Hello friends! Let’s celebrate National Relaxation Day!
I don’t know about you, but this day sounds amazing to me! Who doesn’t want more relaxation in their life, right?
In honor of this special day, I am sharing my top 5 yoga poses for relaxation. While all yoga poses offer benefits, these five are go-to poses if your’e really looking to relax and release any tension you might be feeling.
Whether you’re a conditioned yogi or a true beginner, these yoga poses are doable for anyone, so I hope you try them and give yourself a little care today!
So go ahead, grab your yoga mat, and join me in relaxing a little more today. Oh, and if you’re in the market for a new yoga mat, you should check out Consumer Advocates review of yoga mats to find one that will be the perfect fit for your needs! I happen to love my Gaiam mat that I have had for years!
Pose # 1: Legs Up the Wall
This pose is one that I use in my counseling practice for clients who are feeling unsettled, anxious, or in need of stress reduction. This pose is easy for anyone to do because there are modifications you can make and still reap the benefits of this mild inversion pose.
You can place a blanket under your hips to increase lymphatic drainage or move fluids from the lower part of your body into your abdomen. If you suffer from knee pain, swollen ankles, or pelvic discomfort, try this pose!
This position can also alleviate menstrual cramps, headaches, lower back pain or simply increase your energy levels.
Pose #2: Child’s Pose
Okay, who doesn’t love this one? Well, at first I wasn’t the biggest fan of it because my hip flexors were tight, but as I eased into it, I learned to love it and even look forward to it!
This position is terrific if you’ve had a long, strenuous day and just need to let go and relax. You can hold this pose for 30 seconds or more depending on what feels best for you. This is considered a resting pose but you can expect a soft stretch to your hips, back, and shoulders.
I recommend closing your eyes in this pose and taking deep breaths. Just let go of any tension and stress.
Pose #3: Reclined Bound Angle Pose
Lay of your back and bring the soles of your feet together while letting your knees fall outward. Close your eyes, breath, and let gravity do the work. This restorative pose can relieve anxiety, back pain, lower blood pressure, and increase circulation to your abdomen.
To modify, you can place a blanket or small bolster under your neck/head or your hips for more comfort. This posture is so good so give it a try and soak in all the healing qualities!
Pose #4: Folded Forward Bend
I tend to have very tight hamstrings on the back of my legs, so at first, this position challenges that, but once I relax and just give in, it feels SO good! This pose will stimulate the liver and kidneys, improve digestion, and of course, stretch all those wonderful leg muscles.
Additional benefits are reduction in anxiety, insomnia relief, and ease of any tension or headaches.

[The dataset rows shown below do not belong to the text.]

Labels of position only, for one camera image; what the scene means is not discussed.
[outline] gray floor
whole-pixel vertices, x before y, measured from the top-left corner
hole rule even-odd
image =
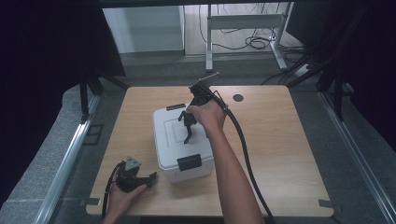
[[[120,77],[130,86],[190,85],[205,76],[203,57],[175,56],[161,60],[141,58],[141,65],[125,66],[127,77]],[[214,68],[221,73],[217,85],[260,85],[278,73],[272,54],[221,56]],[[277,217],[276,223],[387,223],[375,198],[367,188],[339,132],[335,129],[325,104],[318,96],[312,77],[291,88],[290,94],[303,124],[318,164],[325,187],[335,208],[332,218]],[[85,212],[80,203],[90,196],[108,139],[114,127],[125,91],[101,79],[105,93],[93,115],[92,125],[103,126],[95,146],[83,146],[67,180],[64,192],[50,223],[99,223],[101,218]],[[276,84],[271,79],[269,84]],[[396,153],[359,114],[350,101],[343,102],[345,124],[389,197],[396,201]],[[3,204],[0,223],[31,223],[46,196],[50,183],[63,159],[80,119],[78,87],[64,94],[64,106],[48,138],[26,171],[18,186]],[[85,142],[94,142],[87,137]],[[139,223],[140,217],[124,217],[120,223]],[[142,223],[219,223],[221,219],[142,218]]]

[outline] white box
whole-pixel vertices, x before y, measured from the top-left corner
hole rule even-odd
[[[192,136],[188,136],[184,120],[178,121],[188,105],[176,109],[159,109],[153,114],[155,145],[158,164],[171,183],[210,175],[213,171],[213,152],[200,123],[191,126]]]

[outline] black latch
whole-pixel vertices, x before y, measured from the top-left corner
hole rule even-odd
[[[202,166],[201,154],[196,154],[188,157],[177,159],[178,168],[180,171],[190,170]]]

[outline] human arm
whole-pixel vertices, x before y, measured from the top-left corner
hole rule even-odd
[[[213,100],[201,106],[191,105],[187,112],[204,126],[212,146],[225,223],[263,223],[262,212],[248,178],[223,131],[224,112]]]
[[[147,185],[141,185],[134,189],[133,191],[126,193],[122,191],[117,184],[112,184],[109,192],[109,201],[106,211],[105,218],[102,224],[114,224],[117,223],[120,217],[126,212],[126,210],[131,206],[133,200],[141,194]]]

Simply clasp your hands over your elbows and slowly bend forward at the waist. Let gravity pull you down slowly. If you prefer to let your hands hang, you can drape them towards the floor.
Pose #5: Corpse Pose or “Savasana”
There is a reason this pose is last in a yoga session. It feels so darn good and it allows your entire body to simply relax and just be.
This pose is not physically demanding, but it does challenge you to let yourself totally give in and relax. Just breathe, close your eyes, and let go. I would recommend place your hands out to the side of your body with your palms facing up. Let any tension or negative energy stored in your body rise out of you!
Time to Get Your Yoga On!
I hope you decide to try one or all of these poses today because you deserve to relax and take care of yourself. From my spirit to yours…Namaste!